Work instructions: Word for word, copy the data that follows and skip its pictures.

Stored data:

▬▬▬▬▬▬

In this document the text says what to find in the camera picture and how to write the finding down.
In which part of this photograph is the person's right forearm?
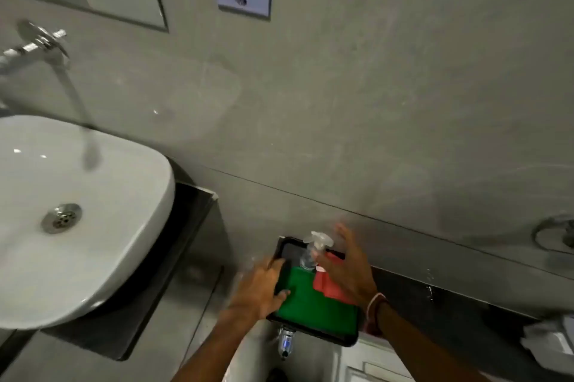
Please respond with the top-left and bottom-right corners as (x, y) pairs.
(376, 301), (490, 382)

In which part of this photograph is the green cloth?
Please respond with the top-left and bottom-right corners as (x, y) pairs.
(274, 266), (360, 334)

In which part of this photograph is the black plastic tray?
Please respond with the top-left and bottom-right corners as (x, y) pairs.
(266, 236), (362, 348)

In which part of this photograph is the dark stone sink counter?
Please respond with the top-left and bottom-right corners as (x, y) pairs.
(40, 157), (225, 362)

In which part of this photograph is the white paper packet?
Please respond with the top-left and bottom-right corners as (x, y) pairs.
(520, 314), (574, 376)

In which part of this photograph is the red cloth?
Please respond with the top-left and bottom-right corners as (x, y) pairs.
(312, 252), (358, 306)

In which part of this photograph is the chrome sink drain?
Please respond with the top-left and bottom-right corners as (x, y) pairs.
(41, 203), (83, 235)

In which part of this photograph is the clear spray bottle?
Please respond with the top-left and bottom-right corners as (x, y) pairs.
(298, 231), (335, 273)

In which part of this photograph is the chrome hose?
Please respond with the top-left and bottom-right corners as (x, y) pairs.
(532, 214), (574, 256)

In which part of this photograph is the chrome flush valve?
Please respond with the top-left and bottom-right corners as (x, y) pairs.
(277, 325), (295, 360)

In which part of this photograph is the person's left hand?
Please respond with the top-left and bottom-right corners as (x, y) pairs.
(225, 257), (292, 322)

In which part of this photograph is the chrome wall faucet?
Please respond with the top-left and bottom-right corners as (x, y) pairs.
(0, 19), (100, 171)

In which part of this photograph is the person's right hand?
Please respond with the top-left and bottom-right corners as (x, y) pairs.
(313, 222), (378, 307)

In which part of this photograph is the person's left forearm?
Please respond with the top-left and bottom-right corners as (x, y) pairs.
(170, 305), (263, 382)

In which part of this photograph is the white ceramic sink basin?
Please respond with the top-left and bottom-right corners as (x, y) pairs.
(0, 115), (176, 331)

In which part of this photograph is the red and white wristband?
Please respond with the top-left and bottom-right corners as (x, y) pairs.
(364, 292), (391, 337)

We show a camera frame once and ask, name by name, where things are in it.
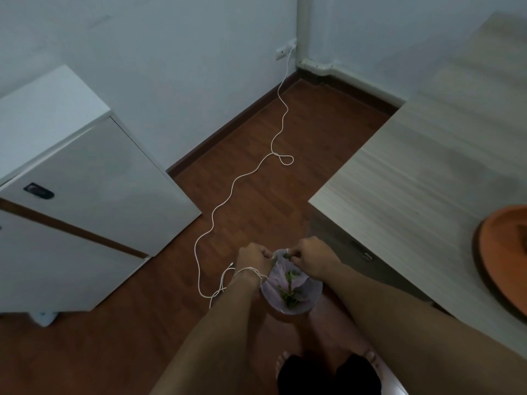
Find person's right hand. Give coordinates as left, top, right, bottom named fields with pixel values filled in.
left=284, top=236, right=343, bottom=281

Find white refrigerator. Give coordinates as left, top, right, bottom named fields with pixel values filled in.
left=0, top=65, right=202, bottom=314

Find person's right forearm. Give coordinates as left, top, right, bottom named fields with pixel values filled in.
left=317, top=263, right=527, bottom=395

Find white cable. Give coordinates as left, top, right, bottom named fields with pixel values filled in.
left=194, top=45, right=295, bottom=309

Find green leafy vegetables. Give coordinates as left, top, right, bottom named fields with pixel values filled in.
left=277, top=271, right=302, bottom=307

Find orange plastic tray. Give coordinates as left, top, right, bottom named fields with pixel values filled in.
left=478, top=205, right=527, bottom=317

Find white wall socket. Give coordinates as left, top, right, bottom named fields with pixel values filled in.
left=275, top=38, right=298, bottom=61

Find person's black shorts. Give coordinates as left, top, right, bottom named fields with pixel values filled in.
left=277, top=353, right=383, bottom=395

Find clear plastic bag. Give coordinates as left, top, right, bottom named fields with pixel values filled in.
left=260, top=249, right=323, bottom=315

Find person's left forearm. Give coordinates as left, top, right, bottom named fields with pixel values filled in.
left=150, top=270, right=264, bottom=395

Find person's left hand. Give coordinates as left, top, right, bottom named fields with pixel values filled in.
left=232, top=243, right=274, bottom=280

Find wooden table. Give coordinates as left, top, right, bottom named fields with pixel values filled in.
left=308, top=12, right=527, bottom=360

▬▬▬▬▬▬

Task result:
In this document the text says what to find in the camera picture and how to write the finding down.
In which part of this photograph is the person's right forearm?
Please respond with the top-left and bottom-right corners as (x, y) pairs.
(376, 301), (490, 382)

In which part of this photograph is the green cloth?
Please respond with the top-left and bottom-right corners as (x, y) pairs.
(274, 266), (360, 334)

In which part of this photograph is the black plastic tray?
Please respond with the top-left and bottom-right corners as (x, y) pairs.
(266, 236), (362, 348)

In which part of this photograph is the dark stone sink counter?
Please respond with the top-left and bottom-right corners as (x, y) pairs.
(40, 157), (225, 362)

In which part of this photograph is the white paper packet?
Please respond with the top-left and bottom-right corners as (x, y) pairs.
(520, 314), (574, 376)

In which part of this photograph is the red cloth?
Please respond with the top-left and bottom-right corners as (x, y) pairs.
(312, 252), (358, 306)

In which part of this photograph is the chrome sink drain?
Please respond with the top-left and bottom-right corners as (x, y) pairs.
(41, 203), (83, 235)

In which part of this photograph is the clear spray bottle?
Please respond with the top-left and bottom-right corners as (x, y) pairs.
(298, 231), (335, 273)

In which part of this photograph is the chrome hose?
Please respond with the top-left and bottom-right corners as (x, y) pairs.
(532, 214), (574, 256)

In which part of this photograph is the chrome flush valve?
Please respond with the top-left and bottom-right corners as (x, y) pairs.
(277, 325), (295, 360)

In which part of this photograph is the person's left hand?
Please respond with the top-left and bottom-right corners as (x, y) pairs.
(225, 257), (292, 322)

In which part of this photograph is the chrome wall faucet?
Please respond with the top-left and bottom-right corners as (x, y) pairs.
(0, 19), (100, 171)

In which part of this photograph is the person's right hand?
Please respond with the top-left and bottom-right corners as (x, y) pairs.
(313, 222), (378, 307)

In which part of this photograph is the person's left forearm?
Please respond with the top-left and bottom-right corners as (x, y) pairs.
(170, 305), (263, 382)

In which part of this photograph is the white ceramic sink basin?
Please respond with the top-left and bottom-right corners as (x, y) pairs.
(0, 115), (176, 331)

In which part of this photograph is the red and white wristband?
Please respond with the top-left and bottom-right corners as (x, y) pairs.
(364, 292), (391, 337)

We show a camera frame once and ask, name by name, where things are in it.
Find person's right hand. Give coordinates as left, top, right, bottom named fields with pixel values filled in.
left=284, top=236, right=343, bottom=281

Find white refrigerator. Give coordinates as left, top, right, bottom named fields with pixel values filled in.
left=0, top=65, right=202, bottom=314

Find person's right forearm. Give coordinates as left, top, right, bottom named fields with pixel values filled in.
left=317, top=263, right=527, bottom=395

Find white cable. Give coordinates as left, top, right, bottom named fields with pixel values filled in.
left=194, top=45, right=295, bottom=309

Find green leafy vegetables. Give coordinates as left, top, right, bottom named fields with pixel values filled in.
left=277, top=271, right=302, bottom=307

Find orange plastic tray. Give coordinates as left, top, right, bottom named fields with pixel values filled in.
left=478, top=205, right=527, bottom=317

Find white wall socket. Give coordinates as left, top, right, bottom named fields with pixel values filled in.
left=275, top=38, right=298, bottom=61

Find person's black shorts. Give coordinates as left, top, right, bottom named fields with pixel values filled in.
left=277, top=353, right=383, bottom=395

Find clear plastic bag. Give coordinates as left, top, right, bottom named fields with pixel values filled in.
left=260, top=249, right=323, bottom=315

Find person's left forearm. Give coordinates as left, top, right, bottom named fields with pixel values filled in.
left=150, top=270, right=264, bottom=395

Find person's left hand. Give coordinates as left, top, right, bottom named fields with pixel values filled in.
left=232, top=243, right=274, bottom=280

Find wooden table. Give coordinates as left, top, right, bottom named fields with pixel values filled in.
left=308, top=12, right=527, bottom=360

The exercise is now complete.